# Spark Preparation
We check if we are in Google Colab.  If this is the case, install all necessary packages.

To run spark in Colab, we need to first install all the dependencies in Colab environment i.e. Apache Spark 3.3.2 with hadoop 3.3, Java 8 and Findspark to locate the spark in the system.
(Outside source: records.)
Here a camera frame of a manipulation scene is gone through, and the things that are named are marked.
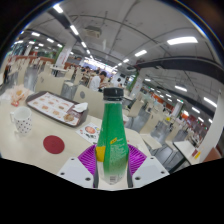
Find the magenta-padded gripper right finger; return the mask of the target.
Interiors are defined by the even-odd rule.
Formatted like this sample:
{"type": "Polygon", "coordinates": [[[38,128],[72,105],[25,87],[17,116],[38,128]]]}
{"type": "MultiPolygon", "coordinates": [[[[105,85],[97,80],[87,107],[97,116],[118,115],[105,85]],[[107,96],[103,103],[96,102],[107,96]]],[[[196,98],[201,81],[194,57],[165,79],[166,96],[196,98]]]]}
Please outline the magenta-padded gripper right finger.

The tools installation can be carried out inside the Jupyter Notebook of the Colab.
Learn more from [A Must-Read Guide on How to Work with PySpark on Google Colab for Data Scientists!](https://www.analyticsvidhya.com/blog/2020/11/a-must-read-guide-on-how-to-work-with-pyspark-on-google-colab-for-data-scientists/)

In [None]:
try:
  import google.colab
  IN_COLAB = True
except:
  IN_COLAB = False

In [None]:
if IN_COLAB:
    !apt-get install openjdk-8-jdk-headless -qq > /dev/null
    !wget -q https://dlcdn.apache.org/spark/spark-3.5.1/spark-3.5.1-bin-hadoop3.tgz
    !tar xf spark-3.5.1-bin-hadoop3.tgz
    !mv spark-3.5.1-bin-hadoop3 spark
    !pip install -q findspark
    import os
    os.environ["JAVA_HOME"] = "/usr/lib/jvm/java-8-openjdk-amd64"
    os.environ["SPARK_HOME"] = "/content/spark"

# Start a Local Cluster

In [None]:
# Install PySpark
!pip install pyspark

Collecting pyspark
  Downloading pyspark-3.5.1.tar.gz (317.0 MB)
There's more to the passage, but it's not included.